Updated on 2024-05-31 GMT+08:00

Overview

Table 1 lists the aggregate functions supported by DLI.

Table 1 Aggregate functions

Function

Syntax

Value Type

Description

avg

avg(col), avg(DISTINCT col)

DOUBLE

Returns the average value.

corr

corr(col1, col2)

DOUBLE

Returns the coefficient of correlation of a pair of numeric columns.

count

count([distinct|all] <colname>)

BIGINT

Returns the number of records.

covar_pop

covar_pop(col1, col2)

DOUBLE

Returns the covariance of a pair of numeric columns.

covar_samp

covar_samp(col1, col2)

DOUBLE

Returns the sample covariance of a pair of numeric columns.

max

max(col)

DOUBLE

Returns the maximum value.

min

min(col)

DOUBLE

Returns the minimum value.

percentile

percentile(BIGINT col, p)

DOUBLE

Returns the percentage value point of the value area. The value of p must be between 0 and 1. Otherwise, NULL is returned. The value cannot be a float.

percentile_approx

percentile_approx(DOUBLE col, p [, B])

DOUBLE

Returns the approximate pth percentile of a numerical column within the group, including floating-point numbers. The value of p should be between 0 and 1. The parameter B controls the accuracy of the approximation, with a higher value of B resulting in a higher level of approximation.
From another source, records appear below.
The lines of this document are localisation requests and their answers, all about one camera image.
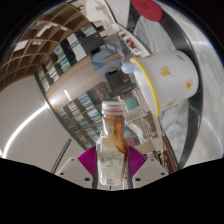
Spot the pale blue spoon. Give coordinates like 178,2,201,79
120,61,138,76

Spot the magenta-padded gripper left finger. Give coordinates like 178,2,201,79
54,146,99,190

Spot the wooden cubby shelf unit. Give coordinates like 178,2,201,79
0,2,88,95

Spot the flat round red coaster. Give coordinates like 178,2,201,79
129,0,164,23

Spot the straight ceiling light strip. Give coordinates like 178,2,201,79
1,104,48,158

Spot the gold wall plaque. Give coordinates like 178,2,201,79
63,88,74,103

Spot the white city block model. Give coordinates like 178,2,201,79
84,0,154,58

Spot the narrow book-filled shelf unit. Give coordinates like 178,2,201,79
34,23,101,94

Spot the white cup with yellow rim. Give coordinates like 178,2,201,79
129,49,200,118

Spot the grey-blue model block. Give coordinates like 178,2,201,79
90,36,126,74

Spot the clear plastic bottle white cap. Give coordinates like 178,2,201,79
95,100,130,188

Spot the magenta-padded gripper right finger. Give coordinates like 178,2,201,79
125,146,169,190

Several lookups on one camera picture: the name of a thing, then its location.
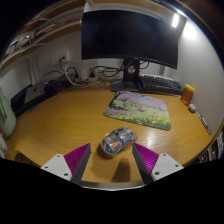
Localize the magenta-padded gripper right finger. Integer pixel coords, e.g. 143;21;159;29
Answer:
131;142;185;185

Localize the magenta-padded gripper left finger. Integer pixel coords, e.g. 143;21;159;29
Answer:
40;142;92;186

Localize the transparent computer mouse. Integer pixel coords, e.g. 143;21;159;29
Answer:
100;126;138;156

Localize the floral landscape print mouse pad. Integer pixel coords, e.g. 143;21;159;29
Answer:
103;90;172;131

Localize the dark slim pen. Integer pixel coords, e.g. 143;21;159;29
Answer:
195;110;212;136

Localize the small grey earbuds case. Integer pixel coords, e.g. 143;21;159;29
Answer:
187;103;198;114

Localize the low bookshelf with books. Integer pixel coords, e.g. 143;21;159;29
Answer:
199;129;224;164

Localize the orange bottle with yellow lid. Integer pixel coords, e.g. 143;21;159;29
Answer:
180;83;195;106

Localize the black keyboard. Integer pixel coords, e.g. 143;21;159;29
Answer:
137;73;184;97

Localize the silver mini computer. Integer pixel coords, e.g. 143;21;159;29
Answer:
23;82;47;104

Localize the black desk stand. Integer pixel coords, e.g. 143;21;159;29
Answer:
9;78;64;118

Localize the pale green bag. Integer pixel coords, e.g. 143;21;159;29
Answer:
0;86;18;138

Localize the white power strip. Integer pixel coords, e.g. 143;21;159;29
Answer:
74;68;101;84

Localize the black computer monitor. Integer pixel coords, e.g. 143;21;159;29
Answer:
80;9;180;93

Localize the white light bar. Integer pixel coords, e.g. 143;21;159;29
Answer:
171;13;180;29

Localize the white cable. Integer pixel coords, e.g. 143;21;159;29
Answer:
64;68;114;88

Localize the white wall socket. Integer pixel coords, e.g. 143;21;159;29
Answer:
49;51;71;67

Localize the wooden wall shelf unit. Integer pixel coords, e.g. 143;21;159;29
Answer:
0;0;84;73

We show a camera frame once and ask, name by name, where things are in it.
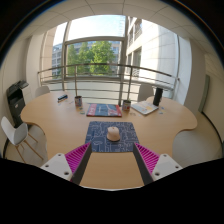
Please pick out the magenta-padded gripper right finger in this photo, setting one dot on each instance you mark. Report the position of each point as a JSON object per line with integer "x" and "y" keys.
{"x": 166, "y": 165}

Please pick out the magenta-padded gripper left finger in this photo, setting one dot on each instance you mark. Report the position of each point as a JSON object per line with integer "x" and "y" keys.
{"x": 57, "y": 165}

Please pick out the beige computer mouse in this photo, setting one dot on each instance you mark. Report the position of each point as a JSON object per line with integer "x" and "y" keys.
{"x": 113, "y": 134}

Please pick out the navy line-patterned mouse pad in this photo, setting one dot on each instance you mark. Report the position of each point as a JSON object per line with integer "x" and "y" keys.
{"x": 96, "y": 140}

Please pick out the white chair with wooden legs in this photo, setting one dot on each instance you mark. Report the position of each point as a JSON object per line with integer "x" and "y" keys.
{"x": 15, "y": 133}

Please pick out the light-coloured open booklet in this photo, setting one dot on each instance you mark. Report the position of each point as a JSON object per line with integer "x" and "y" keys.
{"x": 144, "y": 107}

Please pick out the dark stapler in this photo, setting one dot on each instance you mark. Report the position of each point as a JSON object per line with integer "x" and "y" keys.
{"x": 62, "y": 98}

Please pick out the blue and white can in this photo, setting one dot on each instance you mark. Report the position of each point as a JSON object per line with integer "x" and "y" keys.
{"x": 78, "y": 101}

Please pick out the black cylindrical speaker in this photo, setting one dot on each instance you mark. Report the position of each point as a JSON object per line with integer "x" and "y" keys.
{"x": 157, "y": 96}

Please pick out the red and blue book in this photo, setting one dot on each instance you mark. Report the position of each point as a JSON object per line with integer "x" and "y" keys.
{"x": 104, "y": 110}

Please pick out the metal balcony railing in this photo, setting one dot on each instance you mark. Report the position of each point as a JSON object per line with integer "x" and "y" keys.
{"x": 75, "y": 78}

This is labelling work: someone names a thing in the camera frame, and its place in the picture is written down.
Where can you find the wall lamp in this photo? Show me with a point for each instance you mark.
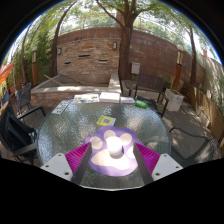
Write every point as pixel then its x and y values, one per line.
pixel 59 51
pixel 115 45

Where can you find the black armchair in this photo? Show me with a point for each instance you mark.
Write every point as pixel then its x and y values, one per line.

The default value is 10000. If the number of non-repeating values in the column is less than B, an exact percentile is returned.

stddev_pop

stddev_pop(col)

DOUBLE

Returns the deviation of a specified column.

stddev_samp

stddev_samp(col)

DOUBLE

Returns the sample deviation of a specified column.

sum

sum(col), sum(DISTINCT col)

DOUBLE

Returns the sum of the values in a column.

variance/var_pop

variance(col), var_pop(col)

DOUBLE

Returns the variance of a column.

var_samp

var_samp(col)

DOUBLE

Returns the sample variance of a specified column.